Ce n'est pas innocent que ce soit un ami philosophe et poète à ses heures perdues qui m'ait conseillé d'aller voir ce film. J'y suis allée en parfaite ignorante, faisant partie de ces quelques martiens qui n'ont jamais lu/vu le Seigneur des Anneaux. Et je ne le regrette pas, car cela m'a permis de me laisser porter par l'émotion, au lieu d'en chercher le réalisme.
Le film a quelques défauts, soyons clairs.

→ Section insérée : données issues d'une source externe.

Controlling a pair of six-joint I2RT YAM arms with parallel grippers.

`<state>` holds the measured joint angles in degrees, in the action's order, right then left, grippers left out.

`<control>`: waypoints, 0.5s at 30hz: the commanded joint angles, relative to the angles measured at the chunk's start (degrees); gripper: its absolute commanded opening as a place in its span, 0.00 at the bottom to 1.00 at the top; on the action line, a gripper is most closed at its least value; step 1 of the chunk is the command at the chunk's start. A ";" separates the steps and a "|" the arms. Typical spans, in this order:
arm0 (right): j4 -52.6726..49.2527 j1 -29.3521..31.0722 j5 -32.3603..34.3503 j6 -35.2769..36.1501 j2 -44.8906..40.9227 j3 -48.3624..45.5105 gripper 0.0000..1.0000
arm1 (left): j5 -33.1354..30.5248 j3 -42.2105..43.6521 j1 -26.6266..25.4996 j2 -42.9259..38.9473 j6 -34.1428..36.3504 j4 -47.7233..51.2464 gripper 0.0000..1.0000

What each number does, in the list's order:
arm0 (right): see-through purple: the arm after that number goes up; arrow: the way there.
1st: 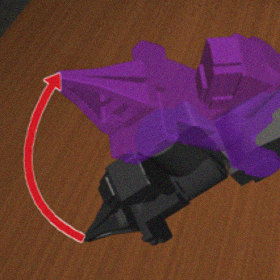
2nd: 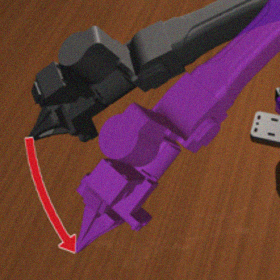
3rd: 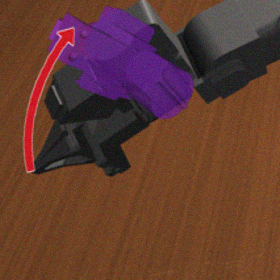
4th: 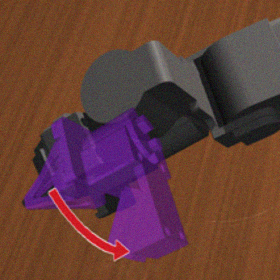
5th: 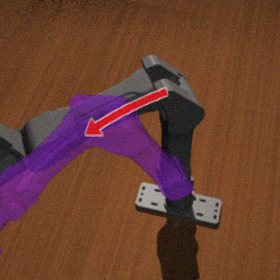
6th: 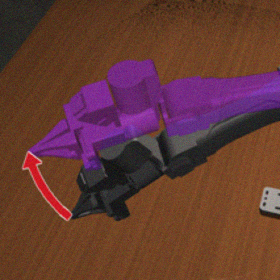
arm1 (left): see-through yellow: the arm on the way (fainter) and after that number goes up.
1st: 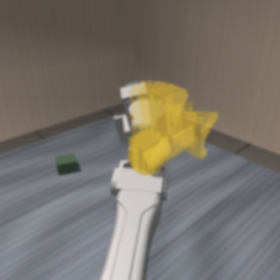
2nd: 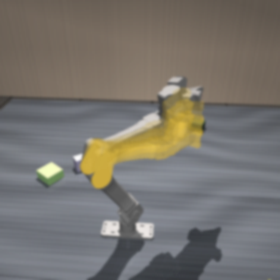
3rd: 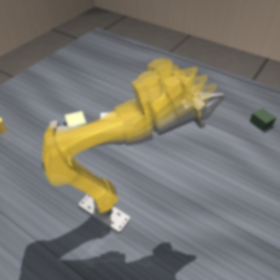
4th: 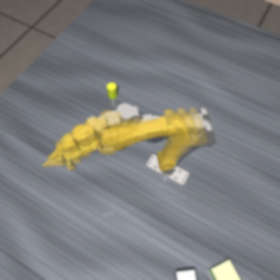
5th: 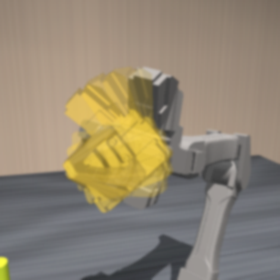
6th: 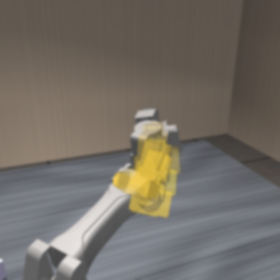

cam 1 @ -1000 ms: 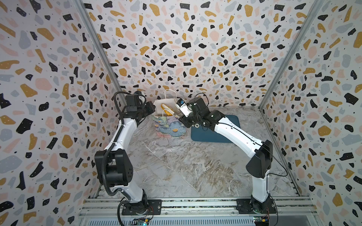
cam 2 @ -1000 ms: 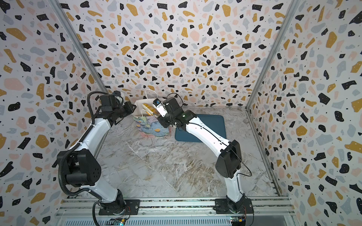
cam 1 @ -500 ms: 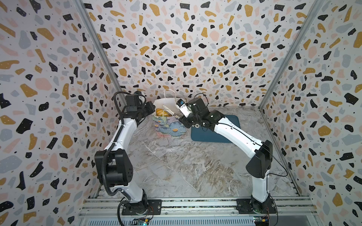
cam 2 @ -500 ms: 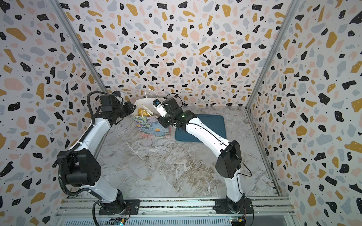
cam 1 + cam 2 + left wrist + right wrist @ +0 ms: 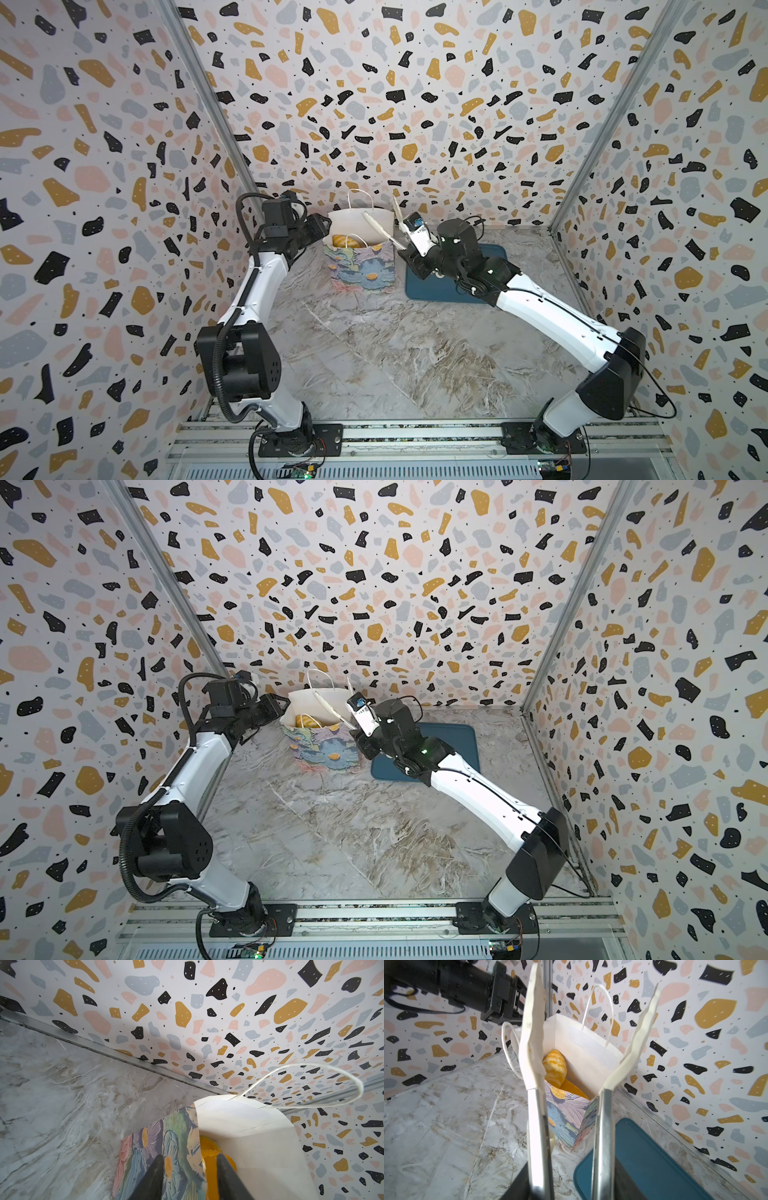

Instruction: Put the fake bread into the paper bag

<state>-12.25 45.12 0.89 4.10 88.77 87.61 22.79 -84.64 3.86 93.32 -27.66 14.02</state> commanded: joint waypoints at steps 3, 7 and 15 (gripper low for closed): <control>8.01 -5.35 0.23 -2.55 -7.65 -5.56 0.48 | -2.68 -2.34 0.36 -2.43 1.13 -0.69 0.63; 9.10 -10.38 -0.23 -3.12 -11.71 -10.95 0.48 | -8.79 -2.19 0.45 -4.95 1.05 -0.30 0.91; 11.70 -20.88 -1.89 -3.21 -16.66 -19.92 0.48 | -19.58 3.81 1.05 -12.00 -0.19 -3.22 1.00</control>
<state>-5.08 26.37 -0.23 1.37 75.07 68.34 8.91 -83.13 4.40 83.72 -27.68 13.69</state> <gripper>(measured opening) 0.486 0.996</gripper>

Il n'a pas la tension d'un Cercle des poètes disparus, il hésite en permanence entre le réel et le symbole (cf la scène de l'opéra) alors que le réalisateur souhaitait visiblement l'ancrer dans le réalisme pur.
Mais il y a le reste. Et le reste, c'est l'émotion pure qui prend à la gorge.
Pour moi qui suis une pure littéraire, qui aime les mots, leur nature profonde et leur jeu, je me suis pleinement retrouvée dans ce film. On atteint là le véritable coeur du métier d'auteur, qui semble parfois perdu de vue : l'auteur est un conteur. Un magicien. Celui qui va jouer avec les mots, avec leur sonorité et leur sens, pour nous emporter dans un autre monde. Un livre se lit avec les yeux, mais aussi avec la voix. Il se déguste mot à mot, il nous enivre de ses sonorités chatoyantes.
"Savoure chaque mot, Meggie [...] laisse-les fondre sur la langue. Savoure-les, Meggie, et tout va s'éveiller à la vie."
Cornelia Funke, Coeur d'encre
J'ai aimé Tolkien, parce qu'au-delà d'être un film sur un auteur, c'est un film sur l'écriture. Un film universel sur l'idéal d'écriture. Peut-être le fait que je ne connais guère Tolkien m'a aidée à me projeter plus facilement, à passer plus facilement du particulier au général. Il n'empêche : je comprends pourquoi c'est mon ami philosophe et poète qui m'a conseillé de le voir. Le lien entre prose et poésie est si limpide, après avoir vu Tolkien.
Bref, je recommande à mon tour ce film.